虚弱是心血管疾病(CVD)的一个风险因素。生物标志物有可能检测到虚弱的早期阶段,如前虚弱。肌因子可能作为与虚弱相关的疾病进展的生物标志物,因为肌肉健康的下降是虚弱表型的一个标志。这项研究是对 104 名年龄在 55 岁或以上且无心血管疾病既往史的女性进行的二次分析。使用病例对照设计,根据虚弱状况和 CVD 风险状况,检查了系统肌因子浓度的差异。倾向匹配确定了两组 26 对,在低或高 CVD 风险组中,将前虚弱作为暴露变量,总共有 104 名女性参与者。使用 Fried 标准(FC)评估虚弱,使用 Framingham 风险评分(FRS)评估 CVD 风险。因子方差分析比较了虚弱、CVD 风险及其对 15 种肌因子浓度的交互作用的主要影响。
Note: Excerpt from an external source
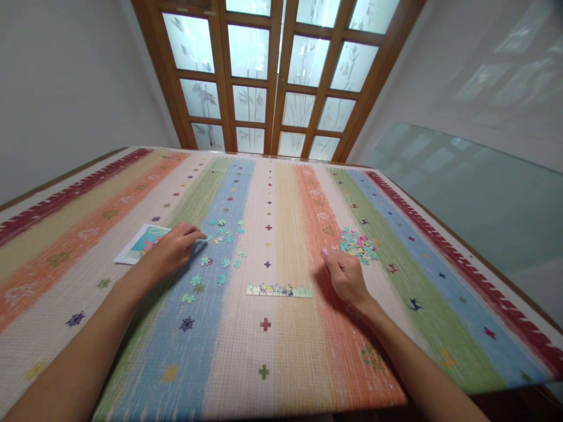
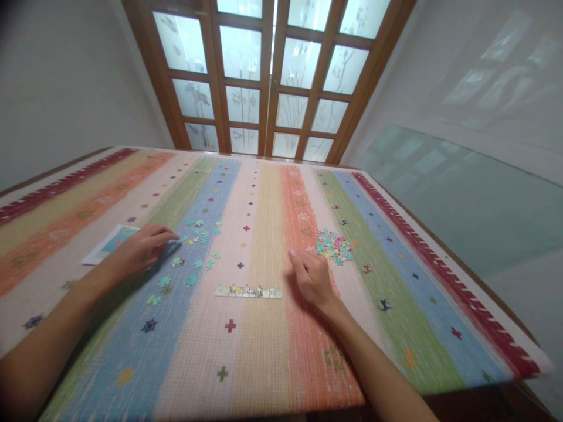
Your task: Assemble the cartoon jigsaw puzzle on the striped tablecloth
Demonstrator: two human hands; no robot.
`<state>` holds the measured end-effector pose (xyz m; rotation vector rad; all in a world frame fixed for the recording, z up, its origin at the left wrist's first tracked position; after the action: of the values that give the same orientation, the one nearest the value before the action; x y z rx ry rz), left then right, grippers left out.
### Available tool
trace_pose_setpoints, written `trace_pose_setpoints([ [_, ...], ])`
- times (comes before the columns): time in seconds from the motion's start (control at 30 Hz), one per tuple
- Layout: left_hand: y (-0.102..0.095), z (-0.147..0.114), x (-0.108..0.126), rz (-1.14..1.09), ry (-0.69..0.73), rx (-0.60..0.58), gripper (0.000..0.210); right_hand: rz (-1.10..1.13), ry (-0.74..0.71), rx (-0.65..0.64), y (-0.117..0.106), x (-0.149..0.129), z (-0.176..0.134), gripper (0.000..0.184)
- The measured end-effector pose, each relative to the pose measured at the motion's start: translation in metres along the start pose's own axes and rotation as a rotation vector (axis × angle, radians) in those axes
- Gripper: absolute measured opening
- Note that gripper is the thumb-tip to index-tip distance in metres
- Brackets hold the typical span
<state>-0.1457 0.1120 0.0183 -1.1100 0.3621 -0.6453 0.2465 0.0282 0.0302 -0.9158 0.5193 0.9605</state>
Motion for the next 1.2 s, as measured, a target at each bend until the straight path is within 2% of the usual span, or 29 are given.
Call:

与低 CVD 风险状态相比,高 CVD 风险状态时发现了差异,EPO(384.76±1046.07 与 206.63±284.61 pg/mL,p=0.001)、FABP3(2772.61±3297.86 与 1693.31±1019.34 pg/mL,p=0.017)、FGF21(193.17±521.09 与 70.18±139.51 pg/mL,p=0.010)、IL-6(1.73±4.97 与 0.52±0.89 pg/mL,p=0.023)和 IL-15(2.62±10.56 与 0.92±1.25 pg/mL,p=0.022)的浓度较高。与强壮女性相比,前虚弱女性的 fractalkine 浓度较低(27.04±20.60 与 103.62±315.45 pg/mL,p=0.004)。还确定了 FGF21 和 OSM 之间虚弱状态和 CVD 风险之间的相互作用效应。在高 CVD 风险中,前虚弱女性的 FGF21 和 OSM 浓度低于高 CVD 风险、强壮女性的浓度(69.10±62.86 与 317.24±719.69,p=0.011;1.73±2.32 与 24.43±69.21,p=0.018,分别)。这些数据确定了特定的 CVD 风险生物标志物和与 CVD 风险加剧的虚弱生物标志物。